On Thursday, police arrested 17 young men who were suspected of taking part in the assault.

In February 2018, Qena Criminal Court sentenced a harasser to three years in prison for sexually assaulting 23-year-old Rania Fahmy. Although this is the first harassment case brought to court in Upper Egypt, it is not the first in Egypt. The first harassment case in Egypt was in 2008 when Noha Ostadh filed a case against Sharif Gomaa who harassed her from his car as he drove slowly alongside her.

The first harassment law in Egypt was issued in June 2014 during the rule of the temporary president Adly Mansour, it states that the minimum term of imprisonment for the criminal is six months and/or a minimum fine of LE 3,000 and no more than LE 5,000.

In 2018, the Islamic Research Center held 51,000 awareness sessions across Egypt on the dangers of harassment and violence against women, according to a statement issued by the center.

Secretary-General of the Islamic Research Center Mohieddin Afifi said that these sessions, organized by Al-Azhar sheikhs, spread widely in a short period, the statement reported.

Afifi added that the sessions aim to raise the awareness of Egyptians and urge them to shoulder the responsibility of building a better country for future generations, warning them against the dangers of indulging in rumors and misconceptions.

Some 60 percent of women in Egypt said they had been victims of some form of sexual harassment during their lifetime, according to a 2017 report from UN Women and Promundo.
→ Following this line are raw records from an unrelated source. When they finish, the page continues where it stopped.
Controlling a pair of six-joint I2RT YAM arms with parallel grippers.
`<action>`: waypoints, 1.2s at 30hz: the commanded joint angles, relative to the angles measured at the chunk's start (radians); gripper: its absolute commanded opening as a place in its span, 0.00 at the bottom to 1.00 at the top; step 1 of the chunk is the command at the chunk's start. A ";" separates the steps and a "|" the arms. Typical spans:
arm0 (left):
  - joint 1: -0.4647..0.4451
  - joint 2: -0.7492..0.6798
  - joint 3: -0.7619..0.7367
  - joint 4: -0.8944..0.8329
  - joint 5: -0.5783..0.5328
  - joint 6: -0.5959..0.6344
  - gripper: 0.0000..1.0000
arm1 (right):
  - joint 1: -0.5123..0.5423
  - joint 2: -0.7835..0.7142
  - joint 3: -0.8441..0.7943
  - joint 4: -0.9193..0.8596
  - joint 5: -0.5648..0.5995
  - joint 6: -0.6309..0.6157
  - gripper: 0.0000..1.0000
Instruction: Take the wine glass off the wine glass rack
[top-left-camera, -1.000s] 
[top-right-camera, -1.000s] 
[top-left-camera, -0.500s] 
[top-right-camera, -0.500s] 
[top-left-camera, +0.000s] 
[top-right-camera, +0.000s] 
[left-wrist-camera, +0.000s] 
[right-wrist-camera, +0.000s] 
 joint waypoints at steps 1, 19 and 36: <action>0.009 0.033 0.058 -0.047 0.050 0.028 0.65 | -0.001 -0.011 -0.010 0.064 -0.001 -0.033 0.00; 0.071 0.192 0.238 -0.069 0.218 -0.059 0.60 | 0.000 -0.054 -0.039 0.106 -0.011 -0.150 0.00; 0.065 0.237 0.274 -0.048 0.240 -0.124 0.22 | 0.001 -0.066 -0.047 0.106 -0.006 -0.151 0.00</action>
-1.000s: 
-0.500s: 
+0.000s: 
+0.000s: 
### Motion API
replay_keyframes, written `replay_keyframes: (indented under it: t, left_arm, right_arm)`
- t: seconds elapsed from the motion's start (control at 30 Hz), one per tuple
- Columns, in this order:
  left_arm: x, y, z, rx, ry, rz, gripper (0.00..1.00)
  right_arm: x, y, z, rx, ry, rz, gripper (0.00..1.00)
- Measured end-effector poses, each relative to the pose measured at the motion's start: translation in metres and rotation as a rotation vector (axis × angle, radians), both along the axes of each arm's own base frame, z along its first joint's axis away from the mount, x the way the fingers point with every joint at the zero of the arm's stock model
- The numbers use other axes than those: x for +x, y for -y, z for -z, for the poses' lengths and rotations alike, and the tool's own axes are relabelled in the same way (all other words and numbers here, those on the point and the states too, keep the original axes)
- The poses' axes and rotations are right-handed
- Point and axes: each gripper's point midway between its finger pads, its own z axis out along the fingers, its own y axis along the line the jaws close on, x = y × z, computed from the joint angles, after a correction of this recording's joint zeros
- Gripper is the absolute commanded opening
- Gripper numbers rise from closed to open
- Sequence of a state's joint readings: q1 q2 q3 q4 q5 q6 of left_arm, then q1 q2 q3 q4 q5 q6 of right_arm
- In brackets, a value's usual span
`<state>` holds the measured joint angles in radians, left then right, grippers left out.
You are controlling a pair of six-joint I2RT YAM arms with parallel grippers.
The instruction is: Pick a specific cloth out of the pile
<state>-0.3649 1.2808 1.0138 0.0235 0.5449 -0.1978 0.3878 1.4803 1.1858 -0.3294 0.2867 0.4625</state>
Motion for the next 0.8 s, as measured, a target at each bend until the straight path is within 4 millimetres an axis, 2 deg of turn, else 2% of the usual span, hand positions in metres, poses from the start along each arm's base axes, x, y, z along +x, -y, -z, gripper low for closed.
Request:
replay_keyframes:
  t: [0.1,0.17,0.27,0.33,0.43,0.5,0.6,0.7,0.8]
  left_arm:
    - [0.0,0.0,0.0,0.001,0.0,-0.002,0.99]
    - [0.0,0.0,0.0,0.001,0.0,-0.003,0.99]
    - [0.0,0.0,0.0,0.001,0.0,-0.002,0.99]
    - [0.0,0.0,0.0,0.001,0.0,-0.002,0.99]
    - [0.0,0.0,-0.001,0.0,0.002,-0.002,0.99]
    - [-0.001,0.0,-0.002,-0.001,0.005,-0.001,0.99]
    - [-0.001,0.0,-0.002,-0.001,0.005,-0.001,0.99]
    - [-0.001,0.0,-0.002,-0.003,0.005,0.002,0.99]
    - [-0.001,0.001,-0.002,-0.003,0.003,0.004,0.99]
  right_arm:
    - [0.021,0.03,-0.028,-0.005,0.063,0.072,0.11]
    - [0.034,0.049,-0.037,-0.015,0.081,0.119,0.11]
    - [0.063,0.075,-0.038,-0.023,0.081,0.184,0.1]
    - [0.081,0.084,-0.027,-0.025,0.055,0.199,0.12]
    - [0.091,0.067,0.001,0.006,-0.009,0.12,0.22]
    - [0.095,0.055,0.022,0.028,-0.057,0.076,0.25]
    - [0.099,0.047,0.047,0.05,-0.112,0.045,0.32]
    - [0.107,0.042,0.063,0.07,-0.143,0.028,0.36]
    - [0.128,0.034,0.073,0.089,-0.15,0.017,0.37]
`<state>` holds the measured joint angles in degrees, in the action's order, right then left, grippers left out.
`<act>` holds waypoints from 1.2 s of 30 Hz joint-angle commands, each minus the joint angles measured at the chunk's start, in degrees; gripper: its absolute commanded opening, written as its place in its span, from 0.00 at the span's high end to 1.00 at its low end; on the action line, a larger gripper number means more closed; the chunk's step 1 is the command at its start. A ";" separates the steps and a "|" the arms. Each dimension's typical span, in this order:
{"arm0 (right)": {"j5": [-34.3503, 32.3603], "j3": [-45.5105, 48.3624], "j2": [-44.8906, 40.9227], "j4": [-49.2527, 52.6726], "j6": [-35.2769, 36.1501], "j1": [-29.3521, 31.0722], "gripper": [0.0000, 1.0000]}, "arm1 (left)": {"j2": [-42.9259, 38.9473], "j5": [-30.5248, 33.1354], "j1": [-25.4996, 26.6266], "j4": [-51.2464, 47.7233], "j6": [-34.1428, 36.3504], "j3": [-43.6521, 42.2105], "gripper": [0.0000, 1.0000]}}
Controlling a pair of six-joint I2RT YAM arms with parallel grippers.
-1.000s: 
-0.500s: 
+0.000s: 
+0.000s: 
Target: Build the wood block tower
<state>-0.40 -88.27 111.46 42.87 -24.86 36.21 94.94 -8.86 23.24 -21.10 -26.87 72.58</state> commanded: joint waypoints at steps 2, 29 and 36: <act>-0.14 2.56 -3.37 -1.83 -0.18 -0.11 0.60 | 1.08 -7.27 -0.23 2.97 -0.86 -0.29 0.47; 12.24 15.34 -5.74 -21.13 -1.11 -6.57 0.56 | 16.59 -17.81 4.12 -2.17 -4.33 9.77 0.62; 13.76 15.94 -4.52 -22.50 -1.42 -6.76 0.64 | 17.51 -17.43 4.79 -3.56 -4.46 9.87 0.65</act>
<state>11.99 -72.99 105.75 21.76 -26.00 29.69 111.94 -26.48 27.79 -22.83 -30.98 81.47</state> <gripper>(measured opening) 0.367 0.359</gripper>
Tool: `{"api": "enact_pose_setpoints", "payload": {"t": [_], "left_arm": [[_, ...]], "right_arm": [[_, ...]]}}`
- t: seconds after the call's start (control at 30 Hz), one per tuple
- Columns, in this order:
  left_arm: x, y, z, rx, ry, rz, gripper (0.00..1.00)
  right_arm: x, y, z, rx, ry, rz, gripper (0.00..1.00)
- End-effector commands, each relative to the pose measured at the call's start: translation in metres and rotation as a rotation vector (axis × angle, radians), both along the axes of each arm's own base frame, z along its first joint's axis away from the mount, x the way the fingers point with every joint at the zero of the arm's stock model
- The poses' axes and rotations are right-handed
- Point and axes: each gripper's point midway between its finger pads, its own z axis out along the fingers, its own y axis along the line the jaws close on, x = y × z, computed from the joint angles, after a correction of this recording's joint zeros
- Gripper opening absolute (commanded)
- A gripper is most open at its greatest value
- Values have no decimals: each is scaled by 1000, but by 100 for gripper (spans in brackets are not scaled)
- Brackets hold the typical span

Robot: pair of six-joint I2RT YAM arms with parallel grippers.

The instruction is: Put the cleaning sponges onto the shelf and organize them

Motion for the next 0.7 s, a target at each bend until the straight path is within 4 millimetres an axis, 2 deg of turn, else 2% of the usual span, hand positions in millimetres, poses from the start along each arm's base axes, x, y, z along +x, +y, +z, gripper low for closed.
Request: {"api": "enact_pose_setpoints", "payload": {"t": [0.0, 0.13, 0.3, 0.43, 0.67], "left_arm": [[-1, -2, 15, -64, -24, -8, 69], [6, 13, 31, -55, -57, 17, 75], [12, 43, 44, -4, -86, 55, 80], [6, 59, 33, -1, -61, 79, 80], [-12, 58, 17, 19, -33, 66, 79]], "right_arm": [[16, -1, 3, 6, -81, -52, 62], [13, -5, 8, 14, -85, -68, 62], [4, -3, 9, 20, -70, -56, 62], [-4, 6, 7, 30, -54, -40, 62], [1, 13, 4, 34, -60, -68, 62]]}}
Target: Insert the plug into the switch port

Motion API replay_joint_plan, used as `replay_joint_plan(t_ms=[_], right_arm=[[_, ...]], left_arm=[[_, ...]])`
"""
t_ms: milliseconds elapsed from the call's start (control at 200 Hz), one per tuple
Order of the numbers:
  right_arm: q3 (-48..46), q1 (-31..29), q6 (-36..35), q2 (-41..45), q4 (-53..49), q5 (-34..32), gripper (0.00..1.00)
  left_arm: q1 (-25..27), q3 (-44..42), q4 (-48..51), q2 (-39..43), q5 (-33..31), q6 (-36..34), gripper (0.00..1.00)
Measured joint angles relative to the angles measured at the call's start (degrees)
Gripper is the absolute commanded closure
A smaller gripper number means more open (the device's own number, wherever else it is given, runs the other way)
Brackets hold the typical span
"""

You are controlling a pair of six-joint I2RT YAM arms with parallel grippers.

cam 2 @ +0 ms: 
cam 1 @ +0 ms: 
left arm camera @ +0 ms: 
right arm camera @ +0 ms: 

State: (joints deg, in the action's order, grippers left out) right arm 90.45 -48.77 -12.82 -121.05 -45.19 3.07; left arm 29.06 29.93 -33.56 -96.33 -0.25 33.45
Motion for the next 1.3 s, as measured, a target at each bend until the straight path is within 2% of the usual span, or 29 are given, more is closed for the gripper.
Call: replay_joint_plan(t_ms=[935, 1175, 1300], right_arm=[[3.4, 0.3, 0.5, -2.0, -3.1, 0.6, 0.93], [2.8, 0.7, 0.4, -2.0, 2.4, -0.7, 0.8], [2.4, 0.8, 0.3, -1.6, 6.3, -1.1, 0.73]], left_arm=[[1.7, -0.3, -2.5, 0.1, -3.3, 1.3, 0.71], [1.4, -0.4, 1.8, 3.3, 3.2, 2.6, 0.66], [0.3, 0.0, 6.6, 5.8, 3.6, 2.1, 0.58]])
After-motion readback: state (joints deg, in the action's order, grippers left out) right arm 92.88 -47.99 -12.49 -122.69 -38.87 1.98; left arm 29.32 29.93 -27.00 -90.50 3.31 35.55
Two main legislative documents protect, support and empower women in Egypt: The Egyptian constitution of 2014 and the Criminal Code of 1937 and its amendments.

These legislative pieces divide crimes against women in Egypt to two separate groups: Misdemeanors and felonies. Misdemeanors, such as catcalling or sexual harassment, are seen as less significant crimes than felonies, and are usually punished by fines and short-term jail time; the trails are also shortened. Felonies, like FGM, rape, kidnapping a female, or sexual assault, are punished by longer jail time, and a permanent record is placed for those convicted.

According to the Criminal Chamber of the Court of Cassation in Ruling No. 289 of April 24, 1950, there is no need to prove that the offender had complete sexual intercourse with the victim against the victim’s will. It is sufficient for the offender to touch the victim with their hands, reproductive organs, or device against the victim’s will. To ensure justice, Ruling No. 4794 of February 14, 1985, was amended to add that the assailant must have had mental intent, meaning that it was not accidental. Law No. 11 of 2011 was later added to increase the penalty against attackers of children under the age of 18, under article 269 of the Criminal Code, to three to fifteen years in prison.